Today the Intergovernmental Panel on Climate Change (IPCC) published its Special Report on ‘Global Warming of 1.5°C’. Mike Thompson, Head of Carbon Budgets at the Committee on Climate Change (CCC) reflects on the report and what it means for the Committee’s next phase of work.
“I hope you’ll tear it up”. That was Lord Adair Turner’s tongue-in-cheek advice for anyone still in possession of a copy of the CCC’s first report from 2008 when the former CCC Chair spoke at the 10-year anniversary of the LSE Grantham Institute last week. Much of the report still stands up to scrutiny, but in retrospect we were woefully conservative on the scope for renewable and battery costs to fall. Today’s IPCC report recognises the rapid technical progress, but unless governments do much more to drive cuts in emissions, its scenarios will rapidly diverge from reality and part of the battle to tackle climate change will be lost.

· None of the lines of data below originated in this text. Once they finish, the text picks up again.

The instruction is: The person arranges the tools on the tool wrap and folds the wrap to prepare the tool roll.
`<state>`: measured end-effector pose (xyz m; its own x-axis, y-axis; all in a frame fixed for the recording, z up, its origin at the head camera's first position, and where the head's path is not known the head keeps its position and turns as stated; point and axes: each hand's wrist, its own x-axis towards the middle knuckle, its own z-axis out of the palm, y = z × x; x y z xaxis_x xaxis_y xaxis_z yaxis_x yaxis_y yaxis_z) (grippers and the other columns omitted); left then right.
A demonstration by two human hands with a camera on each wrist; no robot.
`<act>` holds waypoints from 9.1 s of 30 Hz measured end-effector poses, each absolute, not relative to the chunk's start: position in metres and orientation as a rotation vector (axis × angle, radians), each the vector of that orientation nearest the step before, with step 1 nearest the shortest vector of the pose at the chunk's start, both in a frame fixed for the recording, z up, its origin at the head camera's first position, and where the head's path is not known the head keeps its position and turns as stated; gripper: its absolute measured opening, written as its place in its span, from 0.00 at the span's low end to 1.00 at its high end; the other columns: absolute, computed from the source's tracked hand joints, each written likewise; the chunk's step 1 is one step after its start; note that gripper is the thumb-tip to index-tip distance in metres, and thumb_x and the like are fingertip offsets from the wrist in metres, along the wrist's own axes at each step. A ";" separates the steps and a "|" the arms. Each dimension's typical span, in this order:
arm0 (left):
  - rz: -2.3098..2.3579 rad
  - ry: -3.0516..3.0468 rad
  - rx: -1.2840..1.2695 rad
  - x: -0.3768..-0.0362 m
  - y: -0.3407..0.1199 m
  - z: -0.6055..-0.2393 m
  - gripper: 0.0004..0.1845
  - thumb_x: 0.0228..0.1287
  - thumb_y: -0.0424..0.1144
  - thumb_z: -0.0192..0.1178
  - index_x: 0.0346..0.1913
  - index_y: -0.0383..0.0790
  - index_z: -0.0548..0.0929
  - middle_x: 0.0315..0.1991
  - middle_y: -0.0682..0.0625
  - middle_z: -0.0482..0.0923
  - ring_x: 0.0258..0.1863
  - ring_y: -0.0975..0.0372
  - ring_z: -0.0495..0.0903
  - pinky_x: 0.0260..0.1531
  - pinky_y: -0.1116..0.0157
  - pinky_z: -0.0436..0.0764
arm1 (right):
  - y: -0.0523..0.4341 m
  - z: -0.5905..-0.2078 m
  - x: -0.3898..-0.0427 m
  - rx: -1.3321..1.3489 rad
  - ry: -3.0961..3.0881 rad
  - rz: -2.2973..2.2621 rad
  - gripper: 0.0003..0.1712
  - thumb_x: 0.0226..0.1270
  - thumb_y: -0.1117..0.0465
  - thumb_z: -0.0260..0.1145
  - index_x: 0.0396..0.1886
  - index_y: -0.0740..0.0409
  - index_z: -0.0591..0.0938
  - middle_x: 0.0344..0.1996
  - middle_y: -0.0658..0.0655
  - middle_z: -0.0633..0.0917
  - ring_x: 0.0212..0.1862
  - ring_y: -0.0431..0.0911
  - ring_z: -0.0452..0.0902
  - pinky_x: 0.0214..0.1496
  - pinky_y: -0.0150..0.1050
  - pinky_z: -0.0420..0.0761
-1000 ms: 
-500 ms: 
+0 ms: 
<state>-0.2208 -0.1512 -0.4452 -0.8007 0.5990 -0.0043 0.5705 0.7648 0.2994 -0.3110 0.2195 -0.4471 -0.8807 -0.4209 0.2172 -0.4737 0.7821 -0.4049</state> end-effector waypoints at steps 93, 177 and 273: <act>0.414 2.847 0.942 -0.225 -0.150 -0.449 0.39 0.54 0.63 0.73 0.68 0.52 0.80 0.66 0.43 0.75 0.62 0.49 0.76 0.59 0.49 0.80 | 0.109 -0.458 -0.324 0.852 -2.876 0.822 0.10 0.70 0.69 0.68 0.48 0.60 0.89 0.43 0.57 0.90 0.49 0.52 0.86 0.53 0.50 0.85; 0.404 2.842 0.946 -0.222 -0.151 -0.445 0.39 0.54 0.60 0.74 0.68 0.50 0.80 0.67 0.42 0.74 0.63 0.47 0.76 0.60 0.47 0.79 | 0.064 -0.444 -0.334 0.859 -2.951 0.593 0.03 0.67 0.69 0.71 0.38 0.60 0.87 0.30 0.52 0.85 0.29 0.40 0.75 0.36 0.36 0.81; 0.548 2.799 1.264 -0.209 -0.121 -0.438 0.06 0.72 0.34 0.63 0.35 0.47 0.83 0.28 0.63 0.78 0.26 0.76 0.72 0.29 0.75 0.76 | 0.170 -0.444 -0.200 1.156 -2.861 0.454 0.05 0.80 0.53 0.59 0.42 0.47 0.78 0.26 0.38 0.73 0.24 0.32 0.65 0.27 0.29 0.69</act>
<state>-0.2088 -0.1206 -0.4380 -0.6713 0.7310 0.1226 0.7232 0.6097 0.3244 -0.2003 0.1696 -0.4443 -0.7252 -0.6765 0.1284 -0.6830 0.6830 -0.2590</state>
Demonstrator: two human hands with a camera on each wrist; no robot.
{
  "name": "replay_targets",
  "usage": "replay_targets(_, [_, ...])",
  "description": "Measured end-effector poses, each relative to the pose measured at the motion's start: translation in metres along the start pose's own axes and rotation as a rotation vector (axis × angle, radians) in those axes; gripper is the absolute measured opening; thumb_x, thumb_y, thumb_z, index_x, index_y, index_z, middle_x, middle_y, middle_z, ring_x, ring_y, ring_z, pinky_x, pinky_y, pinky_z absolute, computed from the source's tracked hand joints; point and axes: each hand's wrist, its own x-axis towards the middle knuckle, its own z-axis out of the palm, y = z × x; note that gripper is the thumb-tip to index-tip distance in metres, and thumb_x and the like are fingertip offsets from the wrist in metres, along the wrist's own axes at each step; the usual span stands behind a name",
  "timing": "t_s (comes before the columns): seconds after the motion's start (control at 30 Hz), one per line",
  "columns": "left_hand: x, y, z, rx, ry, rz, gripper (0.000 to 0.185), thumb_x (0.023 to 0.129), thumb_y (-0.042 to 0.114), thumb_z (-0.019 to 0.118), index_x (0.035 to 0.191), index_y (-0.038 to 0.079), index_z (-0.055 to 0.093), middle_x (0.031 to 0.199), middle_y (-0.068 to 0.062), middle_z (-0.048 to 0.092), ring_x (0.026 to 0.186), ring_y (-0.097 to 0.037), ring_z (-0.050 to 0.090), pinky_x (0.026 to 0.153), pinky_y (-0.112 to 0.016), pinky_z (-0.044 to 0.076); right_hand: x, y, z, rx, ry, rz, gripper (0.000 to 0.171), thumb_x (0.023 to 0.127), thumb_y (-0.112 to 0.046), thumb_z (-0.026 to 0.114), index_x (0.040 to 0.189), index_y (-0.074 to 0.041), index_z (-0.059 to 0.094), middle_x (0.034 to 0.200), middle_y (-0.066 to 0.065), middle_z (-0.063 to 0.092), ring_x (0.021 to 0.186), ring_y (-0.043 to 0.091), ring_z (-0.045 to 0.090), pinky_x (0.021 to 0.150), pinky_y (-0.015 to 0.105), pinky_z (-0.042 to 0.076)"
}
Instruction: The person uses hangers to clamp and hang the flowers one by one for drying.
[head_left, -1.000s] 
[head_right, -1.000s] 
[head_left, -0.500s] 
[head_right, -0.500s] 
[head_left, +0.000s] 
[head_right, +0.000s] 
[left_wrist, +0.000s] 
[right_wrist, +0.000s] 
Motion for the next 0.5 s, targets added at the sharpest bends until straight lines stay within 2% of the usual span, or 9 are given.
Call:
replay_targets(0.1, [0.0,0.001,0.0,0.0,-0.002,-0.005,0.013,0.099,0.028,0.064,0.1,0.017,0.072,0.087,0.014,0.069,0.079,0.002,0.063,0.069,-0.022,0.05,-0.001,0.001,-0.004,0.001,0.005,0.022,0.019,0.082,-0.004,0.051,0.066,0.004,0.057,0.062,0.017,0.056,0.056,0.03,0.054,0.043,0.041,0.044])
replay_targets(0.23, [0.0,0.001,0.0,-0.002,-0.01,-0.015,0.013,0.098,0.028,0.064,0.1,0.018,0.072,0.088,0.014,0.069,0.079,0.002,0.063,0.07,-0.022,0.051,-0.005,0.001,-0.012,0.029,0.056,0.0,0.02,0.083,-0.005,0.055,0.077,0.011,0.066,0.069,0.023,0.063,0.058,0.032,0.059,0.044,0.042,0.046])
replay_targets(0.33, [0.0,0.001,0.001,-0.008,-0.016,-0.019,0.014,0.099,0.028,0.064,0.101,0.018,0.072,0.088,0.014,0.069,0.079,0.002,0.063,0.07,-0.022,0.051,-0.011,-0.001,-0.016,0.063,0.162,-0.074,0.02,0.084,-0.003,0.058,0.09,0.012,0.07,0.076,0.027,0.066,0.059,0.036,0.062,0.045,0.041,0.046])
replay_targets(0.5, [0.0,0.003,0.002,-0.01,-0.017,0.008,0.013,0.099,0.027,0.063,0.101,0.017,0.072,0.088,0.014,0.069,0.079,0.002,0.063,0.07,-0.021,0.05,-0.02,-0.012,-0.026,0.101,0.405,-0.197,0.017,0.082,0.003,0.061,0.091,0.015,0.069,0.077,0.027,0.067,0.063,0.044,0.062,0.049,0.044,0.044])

The plummeting costs of wind and solar power and of batteries – along with the benefits they bring for other priorities like local air quality and energy sovereignty – are a game-changer when it comes to the global fight against climate change. Power generation is a major source of CO2 emissions globally, while cleaner, low-carbon electricity coupled with energy storage brings the potential also to shift other polluting sectors of the economy away from fossil fuels. This promise is the source for the closest thing to optimism in today’s IPCC report, which states: “The energy system transition that would be required to limit global warming to 1.5°C is underway in many sectors and regions around the world”.
That is a big change from 2008 and today’s IPCC report addresses another. In 2008, the world had no agreed goal to aim for in terms of limiting increases in global average temperature. Now we have the international consensus of the 2015 Paris Agreement, and its headline goal to ensure temperature rise stays well below 2°C and to pursue efforts towards 1.5°C above pre-industrial levels.
At the time, not much was known about how 1.5°C could be delivered (just two pathways had been published) – or what level of climate damage might be avoided by doing so. In 2016 we advised that the UK should focus on cutting emissions now, maintain options to go further and then return to review longer-term emissions targets once more evidence became available.
Today’s IPCC report doesn’t make for comfortable reading – limiting warming to beneath 1.5°C will be very, very difficult whilst it is clear that the climate damages at 2°C of warming (never mind the 3°C that current global ambition is on track for) will be a lot worse than those at 1.5°C. However, we have a much clearer understanding of how such an ambitious and rapid transition in the world’s economy could be achieved (now from dozens of detailed IPCC scenarios) – and the report is clear that technically it is still possible, with “transformative systemic change”.
Perhaps most uncomfortable is the short window for ramping up global effort – a key demand of the Paris Agreement. The IPCC’s report is confident in stating that the 2030 emissions reduction effort pledged in Paris “would not limit global warming to 1.5°C, even if supplemented by very challenging increases in the scale and ambition of emissions reductions after 2030.” We already have 1°C of warming, and if the world doesn’t start doing a lot more a lot quicker, then the window for meeting 1.5°C will close too. It will then be time to tear up this report and say goodbye to coral reefs and say hello to a lot more heatwaves, flooding, water shortages and falling crop yields. The UK will be affected by these climate change impacts directly, as well as indirectly from those occurring globally.
Given the strengthened international ambition and progress in developing low-carbon technologies, the UK Government has committed to a net-zero emissions target and said it will ask the CCC to review the UK’s long-term climate targets in light of the strengthening evidence base. That review makes sense at the time of the Climate Change Act’s own 10-year anniversary this November. The Act has stood the test of time well, but the world is changing around us.
We await the Government’s formal request for our advice on long-term emissions targets, but some questions we expect to consider in forming that advice include:
- How can the world deliver on the Paris Agreement’s temperature goal?
- What is an appropriate UK contribution to the global effort?
- How can the UK reach very deep emissions reductions, including ‘net-zero’ emissions?
- What are the costs, risks and opportunities for the UK from setting more ambitious long-term targets?
We genuinely don’t know yet where the answers to those questions will take us, but today’s IPCC report gives us a good deal more evidence to consider. We will be seeking wide input through a new Call for Evidence later this year, once we have received the Government’s formal request. We expect to publish our report in the first half of next year.
The CCC’s inaugural advice in 2008 (still prized in some quarters!) was titled ‘Building a low-carbon economy’. The question has changed. Now, we want to build a zero-carbon economy. And whatever the Committee concludes next year, the UK and the world need to get on with it.